● **Work task**: Determine how many lines of the listing contain the word "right". The reply is that number alone.

● **Data block**:
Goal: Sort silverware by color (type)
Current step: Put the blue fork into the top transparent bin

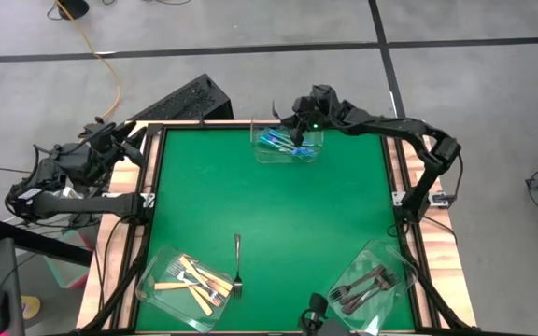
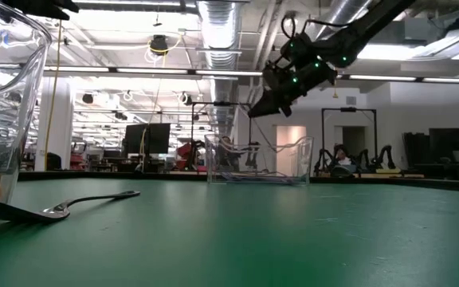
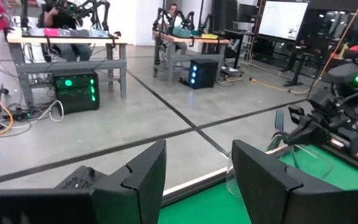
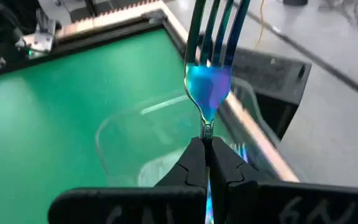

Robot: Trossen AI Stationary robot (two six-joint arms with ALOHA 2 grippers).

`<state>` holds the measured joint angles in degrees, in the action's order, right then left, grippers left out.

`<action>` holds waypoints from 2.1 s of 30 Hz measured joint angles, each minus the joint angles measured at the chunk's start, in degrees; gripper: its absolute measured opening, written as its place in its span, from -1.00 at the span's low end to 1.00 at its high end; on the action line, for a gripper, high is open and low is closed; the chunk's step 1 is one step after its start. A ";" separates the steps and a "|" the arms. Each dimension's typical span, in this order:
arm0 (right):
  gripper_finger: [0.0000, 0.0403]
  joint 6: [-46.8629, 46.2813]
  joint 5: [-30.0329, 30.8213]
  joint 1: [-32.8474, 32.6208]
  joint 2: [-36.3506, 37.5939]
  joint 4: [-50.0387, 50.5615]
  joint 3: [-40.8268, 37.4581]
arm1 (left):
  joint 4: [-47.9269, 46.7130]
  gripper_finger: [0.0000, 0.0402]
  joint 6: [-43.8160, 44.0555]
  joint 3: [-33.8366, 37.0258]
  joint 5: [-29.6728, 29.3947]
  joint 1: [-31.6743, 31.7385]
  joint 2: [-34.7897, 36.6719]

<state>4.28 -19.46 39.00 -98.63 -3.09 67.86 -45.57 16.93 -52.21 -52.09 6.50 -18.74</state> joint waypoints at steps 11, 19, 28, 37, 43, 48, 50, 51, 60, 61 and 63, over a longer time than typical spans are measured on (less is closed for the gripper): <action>-0.96 2.53 6.96 -1.96 -0.04 1.06 -4.75 | -0.03 -0.17 -2.86 0.00 -1.29 0.00 0.00; -0.96 5.82 13.48 -4.27 -0.04 1.99 -4.76 | -0.03 -0.17 -4.31 0.00 -3.29 0.00 0.00; -0.96 11.57 19.46 -6.24 -6.71 17.99 5.68 | -0.05 -0.17 -4.31 0.00 -3.85 0.02 0.00; -0.96 11.86 19.52 -7.51 -17.45 33.68 22.58 | -0.05 -0.17 -4.29 0.00 -3.83 0.00 0.00; -0.96 12.77 19.71 -7.40 -22.58 43.17 31.11 | -0.05 -0.17 -4.29 0.00 -3.81 0.00 0.01; -0.97 12.78 19.68 -7.75 -26.92 47.55 36.03 | -0.14 -0.17 -4.35 0.00 -3.81 0.01 0.02; -0.97 12.91 19.68 -7.99 -28.37 48.82 37.00 | -0.16 -0.17 -4.39 0.00 -3.81 0.00 0.02; -0.97 12.93 19.69 -8.11 -28.91 49.55 37.16 | -0.16 -0.17 -4.42 0.00 -3.80 0.02 0.02; -0.97 12.91 19.69 -8.06 -30.03 51.22 37.74 | -0.24 -0.17 -4.48 0.00 -3.79 0.00 0.02; -0.97 12.87 19.67 -8.06 -30.03 51.18 37.74 | -0.26 -0.17 -4.48 0.00 -3.79 0.00 0.02; -0.96 12.85 19.65 -7.79 -30.03 51.12 37.74 | -0.29 -0.17 -4.48 0.00 -3.79 0.00 0.02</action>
<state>17.13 0.19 31.21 -128.66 48.03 105.60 -45.87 12.45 -52.21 -55.88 6.50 -18.72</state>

● **Answer to the exercise**: 2